Я был взволнован и напряжен, как новобранец. «Вон те деревья как раз то, что нужно, – сказал я себе. – Там замечательная тень. Сколько до них еще – шагов пятьдесят? Значит, шагов через двадцать надо будет с ней о чем-нибудь заговорить – чтобы создать непринужденную обстановку. Последние тридцать шагов поболтаем о чем-нибудь несущественном… Итак, пятьдесят шагов. Потом кладем велосипеды на землю. Любуемся горным пейзажем. Обнимаю ее за плечи и говорю: «Прямо как сон, правда?» Она мне отвечает какую-нибудь ерунду, я сжимаю ее плечи сильнее, притягиваю ее к себе. Как целоваться, я знаю, – спасибо Тиэко научила».
Я самозабвенно разыгрывал роль. Любовь и желание в спектакле не участвовали.
И вот Соноко наконец оказалась в моих объятиях. Она взволнованно дышала, лицо раскраснелось, глаза были зажмурены. Я видел, как прелестны ее по-детски припухлые губы, но по-прежнему не испытывал ни малейшего возбуждения. Однако надежда еще жила во мне – а вдруг в момент поцелуя нормальность и неподдельная страсть проснутся во мне сами собой? Механизм придет в движение, и никакая сила не сможет его остановить.

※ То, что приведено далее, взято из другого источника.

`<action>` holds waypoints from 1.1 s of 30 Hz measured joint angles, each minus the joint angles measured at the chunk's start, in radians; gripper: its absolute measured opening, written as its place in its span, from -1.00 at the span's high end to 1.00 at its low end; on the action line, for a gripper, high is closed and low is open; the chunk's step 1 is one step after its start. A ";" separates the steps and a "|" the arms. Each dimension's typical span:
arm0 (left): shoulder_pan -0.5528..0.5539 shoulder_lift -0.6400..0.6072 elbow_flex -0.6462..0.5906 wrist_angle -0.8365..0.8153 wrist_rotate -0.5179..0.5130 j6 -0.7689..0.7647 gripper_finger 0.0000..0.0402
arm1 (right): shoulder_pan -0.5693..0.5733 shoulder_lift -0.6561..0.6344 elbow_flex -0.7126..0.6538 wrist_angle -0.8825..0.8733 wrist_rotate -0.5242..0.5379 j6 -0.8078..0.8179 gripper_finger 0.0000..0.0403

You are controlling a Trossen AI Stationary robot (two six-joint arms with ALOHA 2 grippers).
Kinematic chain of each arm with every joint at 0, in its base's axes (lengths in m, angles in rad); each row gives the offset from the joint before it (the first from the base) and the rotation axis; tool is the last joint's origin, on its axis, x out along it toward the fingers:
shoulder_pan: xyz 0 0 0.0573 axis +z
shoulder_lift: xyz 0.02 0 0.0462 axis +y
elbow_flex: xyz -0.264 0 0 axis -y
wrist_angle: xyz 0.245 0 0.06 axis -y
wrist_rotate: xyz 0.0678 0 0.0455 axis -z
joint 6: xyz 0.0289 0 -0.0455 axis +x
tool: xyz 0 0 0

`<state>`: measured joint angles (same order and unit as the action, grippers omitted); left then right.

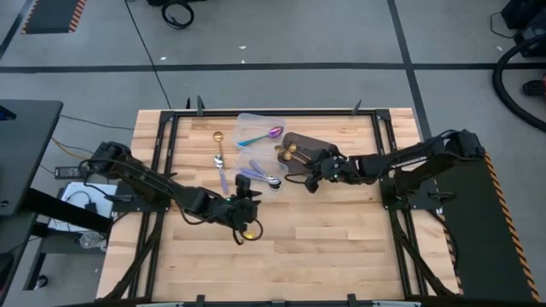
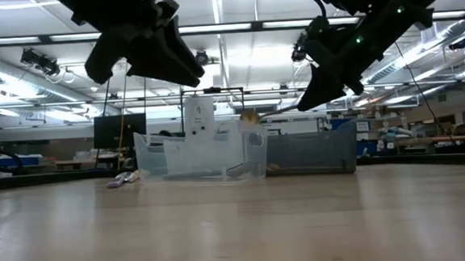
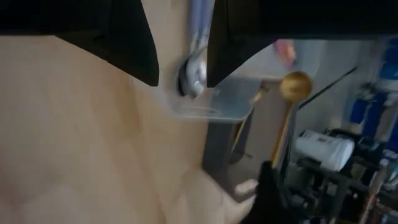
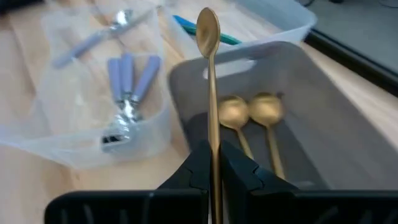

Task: Sort silverware by color (type)
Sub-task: Put the gold spoon into the black bin

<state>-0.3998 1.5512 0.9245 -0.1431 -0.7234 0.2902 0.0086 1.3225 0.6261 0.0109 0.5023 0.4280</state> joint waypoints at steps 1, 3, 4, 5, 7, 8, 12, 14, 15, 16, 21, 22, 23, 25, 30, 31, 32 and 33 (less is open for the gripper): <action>0.003 -0.012 -0.019 0.026 0.014 0.000 0.29 | 0.000 -0.004 0.009 -0.023 0.011 0.003 0.88; 0.007 -0.048 -0.054 0.028 0.018 0.000 0.29 | -0.002 -0.008 0.031 -0.071 0.028 0.035 0.87; 0.012 -0.057 -0.065 0.053 0.026 -0.003 0.29 | -0.007 -0.018 0.039 -0.125 0.045 0.052 0.87; 0.019 -0.071 -0.080 0.070 0.034 -0.011 0.29 | -0.011 -0.020 0.049 -0.167 0.063 0.070 0.87; 0.025 -0.103 -0.116 0.066 0.037 -0.016 0.29 | -0.022 -0.020 0.060 -0.219 0.077 0.102 0.87; 0.031 -0.109 -0.124 0.097 0.046 -0.018 0.29 | -0.027 -0.025 0.060 -0.248 0.079 0.113 0.87; 0.040 -0.155 -0.185 0.181 0.087 -0.018 0.29 | -0.048 -0.019 0.063 -0.278 0.060 0.138 0.87; 0.044 -0.186 -0.226 0.210 0.105 -0.017 0.29 | -0.060 -0.004 0.062 -0.271 0.042 0.148 0.87; 0.046 -0.195 -0.240 0.240 0.118 -0.017 0.29 | -0.068 -0.002 0.063 -0.285 0.024 0.152 0.87; 0.047 -0.203 -0.257 0.278 0.135 -0.017 0.29 | -0.075 -0.001 0.061 -0.297 0.006 0.154 0.87; 0.065 -0.248 -0.330 0.341 0.181 -0.023 0.29 | -0.105 0.032 0.061 -0.257 -0.085 0.176 0.87; 0.068 -0.259 -0.341 0.343 0.181 -0.024 0.29 | -0.112 0.038 0.063 -0.247 -0.093 0.177 0.87; 0.069 -0.261 -0.346 0.357 0.189 -0.029 0.29 | -0.118 0.036 0.062 -0.259 -0.097 0.178 0.87; 0.082 -0.279 -0.368 0.363 0.208 -0.031 0.29 | -0.129 0.052 0.062 -0.225 -0.100 0.179 0.87; 0.132 -0.349 -0.428 0.377 0.250 -0.024 0.29 | -0.152 0.077 0.062 -0.198 -0.138 0.182 0.87; 0.147 -0.356 -0.437 0.409 0.267 -0.025 0.29 | -0.156 0.081 0.061 -0.201 -0.139 0.182 0.87; 0.164 -0.373 -0.454 0.435 0.279 -0.024 0.29 | -0.159 0.092 0.060 -0.180 -0.150 0.182 0.87; 0.176 -0.400 -0.476 0.438 0.286 -0.023 0.29 | -0.162 0.103 0.061 -0.167 -0.163 0.184 0.87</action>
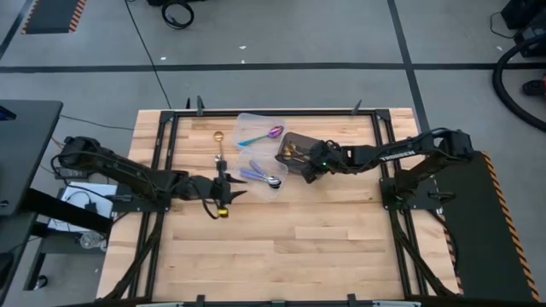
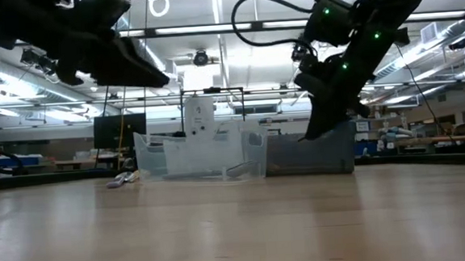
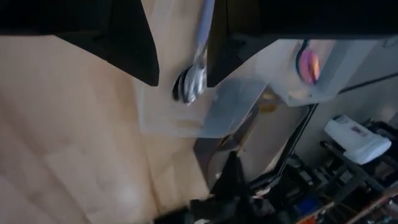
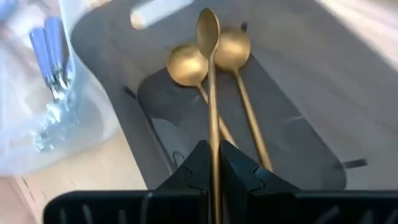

Я приложил свои губы ко рту Соноко. Прошла секунда. Никаких ощущений. Две секунды. Ничего. Три секунды… Мне стало все ясно.
Отодвинувшись, я посмотрел на Соноко трагическим взглядом. Если б она сейчас заглянула в мои глаза, то прочла бы в них любовь – не поддающуюся определению, находящуюся за гранью обычных человеческих чувств. Но Соноко ничего не видела; от стыда и удовольствия она крепко закрыла глаза, сделавшись похожей на хорошенькую куколку.
Я молча взял ее за руку – осторожно, как тяжелобольную, – и повел назад, к велосипедам.
Надо было бежать. И немедленно. Я изображал необычайную веселость, чтобы окружающие не догадались, какая паника охватила мою душу. Очевидно, я перестарался: во время ужина мое сияющее фальшивым счастьем лицо и бросающаяся в глаза рассеянность Соноко привлекли всеобщее внимание.
Соноко выглядела еще более юной и свежей, чем обычно. Она всегда казалась мне похожей на красавицу из сказки, а теперь и вела себя точь-в-точь как положено классической влюбленной. Каждое движение ее наивной души было мне понятно; отчаянно разыгрывая жизнерадостность, я думал только об одном: я не имею права прикасаться к этому прекрасному цветку. Стоит ли удивляться, что, одолеваемый подобными мыслями, я был неважным собеседником. Госпожа Кусано даже спросила, не заболел ли я. Соноко решила, что ей хорошо известна причина моего поведения, и, чтобы подбодрить меня, многозначительно покачала заветным медальоном. Этот знак говорил: «Не волнуйся, все в порядке». Поневоле мои губы расплылись в улыбке.
Взрослые наблюдали за этой немой сценой полуудивленно-полувстревоженно. Догадавшись, что эти дамы сейчас мысленно рисуют себе картину нашего с Соноко совместного будущего, я затрепетал от ужаса.